What is needed: Restate word for word the lines of the material below, from the line with "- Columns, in" to the line with "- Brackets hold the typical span", both lines included, and no others.
■ ■ ■ ■
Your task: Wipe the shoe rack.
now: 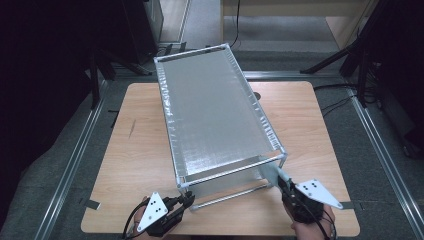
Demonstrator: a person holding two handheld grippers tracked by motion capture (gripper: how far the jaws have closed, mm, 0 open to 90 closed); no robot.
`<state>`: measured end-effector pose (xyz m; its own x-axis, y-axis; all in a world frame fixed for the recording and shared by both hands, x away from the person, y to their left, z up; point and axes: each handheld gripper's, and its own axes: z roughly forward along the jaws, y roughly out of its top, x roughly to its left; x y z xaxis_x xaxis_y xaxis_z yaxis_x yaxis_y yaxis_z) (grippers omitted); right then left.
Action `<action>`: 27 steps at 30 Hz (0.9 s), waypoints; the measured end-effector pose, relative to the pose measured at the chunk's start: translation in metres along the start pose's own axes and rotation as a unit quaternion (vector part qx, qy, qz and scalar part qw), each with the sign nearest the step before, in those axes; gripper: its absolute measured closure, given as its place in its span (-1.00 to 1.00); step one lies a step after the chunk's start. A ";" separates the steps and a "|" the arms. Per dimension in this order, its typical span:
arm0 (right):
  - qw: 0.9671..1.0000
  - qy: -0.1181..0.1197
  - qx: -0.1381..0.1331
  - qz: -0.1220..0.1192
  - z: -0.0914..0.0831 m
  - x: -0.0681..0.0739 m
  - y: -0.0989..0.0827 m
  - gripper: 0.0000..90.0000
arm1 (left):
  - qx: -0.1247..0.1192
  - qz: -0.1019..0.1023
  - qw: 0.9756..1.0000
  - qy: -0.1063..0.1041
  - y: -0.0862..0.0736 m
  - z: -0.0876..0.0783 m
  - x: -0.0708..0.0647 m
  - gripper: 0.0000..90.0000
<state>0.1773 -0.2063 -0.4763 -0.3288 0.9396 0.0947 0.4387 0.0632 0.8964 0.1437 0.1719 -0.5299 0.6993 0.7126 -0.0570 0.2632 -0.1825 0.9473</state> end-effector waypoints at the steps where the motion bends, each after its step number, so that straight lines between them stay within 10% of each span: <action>1: 1.000 0.004 -0.016 0.004 -0.007 0.001 0.005 0.83 | 0.000 0.000 1.000 0.000 0.000 0.000 0.000 0.80; 6: 0.999 0.005 -0.036 -0.016 -0.017 0.006 0.012 0.84 | 0.000 -0.002 1.000 -0.001 0.000 0.001 -0.001 0.79; 14: 0.993 0.006 0.112 0.046 0.030 -0.007 -0.038 0.87 | -0.001 -0.002 1.000 0.000 0.000 0.001 -0.002 0.80; 22: 1.000 -0.006 -0.007 0.009 -0.006 0.004 -0.007 0.88 | -0.002 -0.005 1.000 0.000 0.000 0.002 -0.002 0.80; 27: 0.999 0.002 0.046 0.009 0.007 0.008 -0.025 0.88 | -0.002 -0.006 1.000 0.000 0.001 0.005 -0.005 0.79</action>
<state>0.1696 -0.1981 -0.5011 -0.3234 0.9396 0.1118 0.5189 0.0773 0.8513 0.1440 0.1646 -0.5302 0.6967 0.7141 -0.0682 0.2685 -0.1714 0.9479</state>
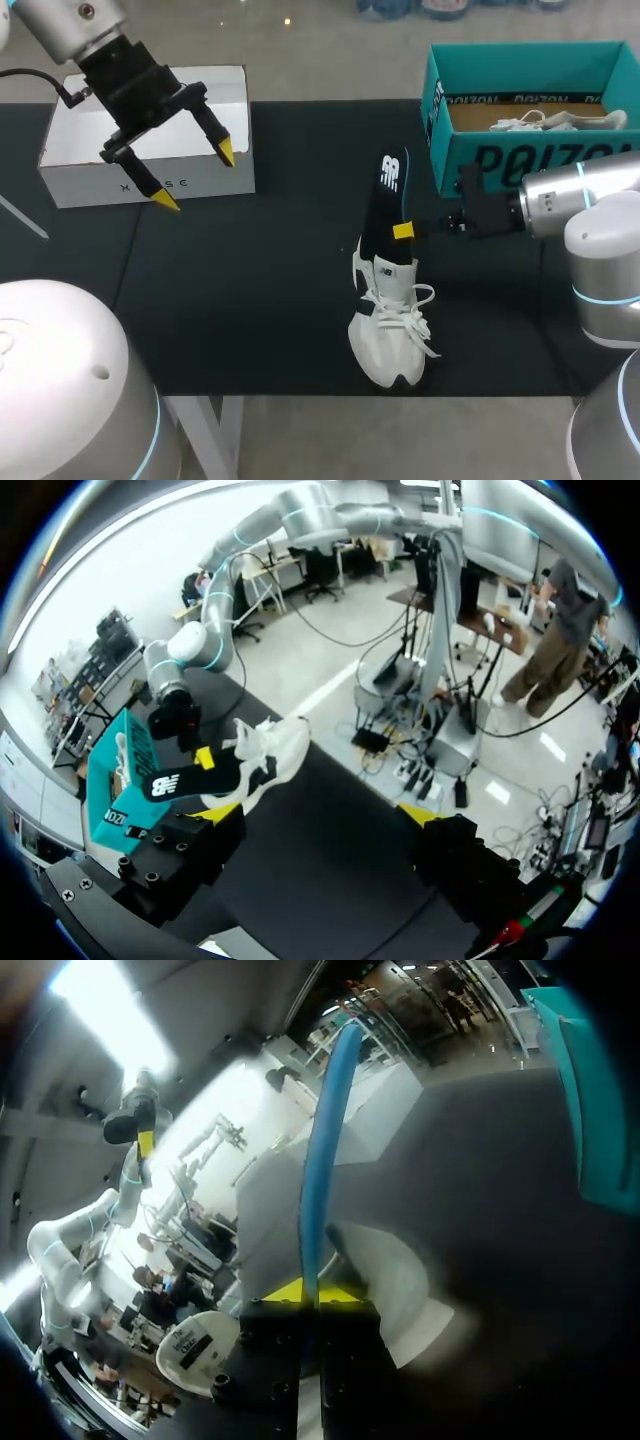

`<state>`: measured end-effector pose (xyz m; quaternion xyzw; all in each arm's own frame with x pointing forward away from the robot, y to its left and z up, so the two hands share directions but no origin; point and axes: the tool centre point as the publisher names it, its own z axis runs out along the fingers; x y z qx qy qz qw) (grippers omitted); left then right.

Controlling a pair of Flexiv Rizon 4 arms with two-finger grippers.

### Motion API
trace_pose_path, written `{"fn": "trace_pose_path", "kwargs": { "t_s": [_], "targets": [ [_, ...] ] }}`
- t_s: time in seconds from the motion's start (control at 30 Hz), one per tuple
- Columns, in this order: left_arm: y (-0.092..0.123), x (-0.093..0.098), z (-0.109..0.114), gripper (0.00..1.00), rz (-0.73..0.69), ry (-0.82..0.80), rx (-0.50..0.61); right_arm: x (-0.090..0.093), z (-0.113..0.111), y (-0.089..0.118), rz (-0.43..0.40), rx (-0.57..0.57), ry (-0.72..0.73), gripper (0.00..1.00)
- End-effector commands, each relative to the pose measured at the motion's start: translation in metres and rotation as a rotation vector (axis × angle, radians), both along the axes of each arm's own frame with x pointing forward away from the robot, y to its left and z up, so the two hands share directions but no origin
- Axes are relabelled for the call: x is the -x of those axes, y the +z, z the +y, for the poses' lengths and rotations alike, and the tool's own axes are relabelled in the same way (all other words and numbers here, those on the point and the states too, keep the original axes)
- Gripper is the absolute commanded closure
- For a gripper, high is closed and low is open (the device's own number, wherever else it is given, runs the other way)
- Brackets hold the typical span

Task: Take the shoe out of the shoebox, open the shoe tongue, remove and reinsert the insole, then place the shoe into the shoebox

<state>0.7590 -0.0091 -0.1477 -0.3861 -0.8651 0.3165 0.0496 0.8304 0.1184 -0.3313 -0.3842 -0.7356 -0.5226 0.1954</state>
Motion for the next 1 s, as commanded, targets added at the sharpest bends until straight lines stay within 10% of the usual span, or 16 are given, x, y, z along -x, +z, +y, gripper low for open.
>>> {"fn": "trace_pose_path", "kwargs": {
  "t_s": [0.03, 1.0],
  "targets": [
    [0.0, -0.001, 0.0, 0.0, 0.001, -0.002, -0.003, 0.0, 0.001, -0.001, 0.0, 0.002, -0.001, 1.0],
    [0.0, -0.001, 0.0, 0.0, 0.001, -0.002, -0.003, 0.024, 0.011, -0.012, 0.02, 0.018, 0.036, 1.0]
  ]
}}
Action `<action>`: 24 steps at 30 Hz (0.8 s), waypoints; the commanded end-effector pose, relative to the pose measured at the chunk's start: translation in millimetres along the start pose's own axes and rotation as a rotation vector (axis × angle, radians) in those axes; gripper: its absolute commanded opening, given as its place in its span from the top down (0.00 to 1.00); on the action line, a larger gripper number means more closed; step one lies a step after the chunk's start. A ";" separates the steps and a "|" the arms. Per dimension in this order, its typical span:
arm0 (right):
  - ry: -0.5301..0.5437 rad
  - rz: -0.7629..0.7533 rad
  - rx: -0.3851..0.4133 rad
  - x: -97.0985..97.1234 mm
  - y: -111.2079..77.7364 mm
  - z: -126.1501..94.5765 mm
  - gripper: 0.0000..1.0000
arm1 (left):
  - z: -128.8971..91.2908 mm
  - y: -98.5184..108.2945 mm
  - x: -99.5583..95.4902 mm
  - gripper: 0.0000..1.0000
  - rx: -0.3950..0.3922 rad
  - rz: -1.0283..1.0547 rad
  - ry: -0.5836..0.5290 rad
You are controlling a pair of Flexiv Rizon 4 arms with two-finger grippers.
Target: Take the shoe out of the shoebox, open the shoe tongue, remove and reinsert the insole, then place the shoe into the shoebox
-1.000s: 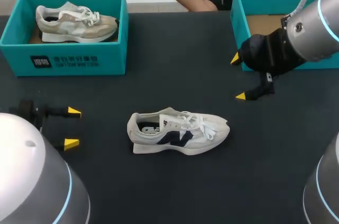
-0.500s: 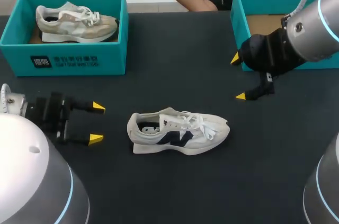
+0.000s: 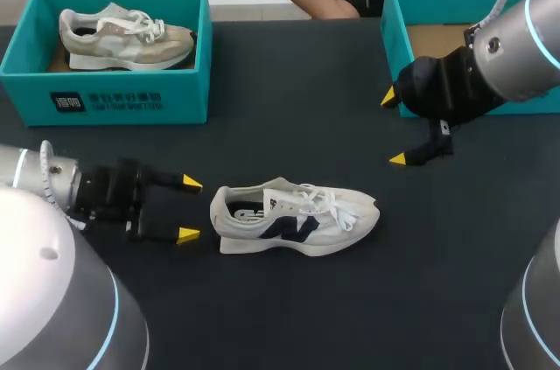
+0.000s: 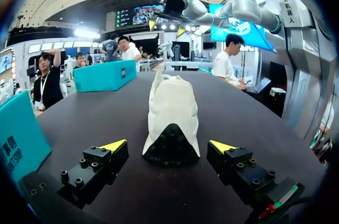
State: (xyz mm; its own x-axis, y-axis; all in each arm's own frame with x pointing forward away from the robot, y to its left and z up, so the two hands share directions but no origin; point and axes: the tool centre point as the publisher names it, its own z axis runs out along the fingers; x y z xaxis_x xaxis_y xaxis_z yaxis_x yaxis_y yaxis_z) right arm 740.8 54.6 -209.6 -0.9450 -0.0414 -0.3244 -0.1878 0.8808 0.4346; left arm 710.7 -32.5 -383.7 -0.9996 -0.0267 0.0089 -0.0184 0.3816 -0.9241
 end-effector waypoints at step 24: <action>-0.002 0.001 0.003 0.7 0.4 1.2 0.00 | 51.4 8.5 12.8 0.00 -0.068 0.004 0.014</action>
State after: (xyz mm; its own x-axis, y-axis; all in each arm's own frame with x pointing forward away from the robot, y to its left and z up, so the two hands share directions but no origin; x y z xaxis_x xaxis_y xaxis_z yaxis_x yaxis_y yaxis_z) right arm 740.8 54.6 -209.6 -0.9450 -0.0413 -0.3244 -0.1877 0.8808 0.4346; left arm 698.3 -70.7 -407.9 -0.9999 -0.0084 0.0131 -0.0155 0.4380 -0.8988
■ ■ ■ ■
Response:
- Columns, in this order: left_arm: y (-0.092..0.123), x (-0.093..0.098), z (-0.109..0.114), gripper (0.00..1.00), rz (-0.73..0.69), ry (-0.82..0.80), rx (-0.50..0.61); right_arm: x (-0.090..0.093), z (-0.113..0.111), y (-0.089..0.118), rz (-0.43..0.40), rx (-0.57..0.57), ry (-0.72..0.73), gripper (0.00..1.00)
- End-effector commands, each relative to the pose measured at the motion's start: translation in metres and rotation as a rotation vector (axis × angle, radians), both along the axes of each arm's own frame with x pointing forward away from the robot, y to its left and z up, so the two hands share directions but no origin
- Axes are relabelled for the call: x is the -x of those axes, y the +z, z the +y, for the poses' lengths and rotations alike, and the tool's own axes are relabelled in the same way (all other words and numbers here, those on the point and the states too, keep the original axes)
- Gripper is the absolute commanded closure
- For a gripper, high is closed and low is open (the device's own number, wherever else it is given, runs the other way)
- Brackets hold the typical span

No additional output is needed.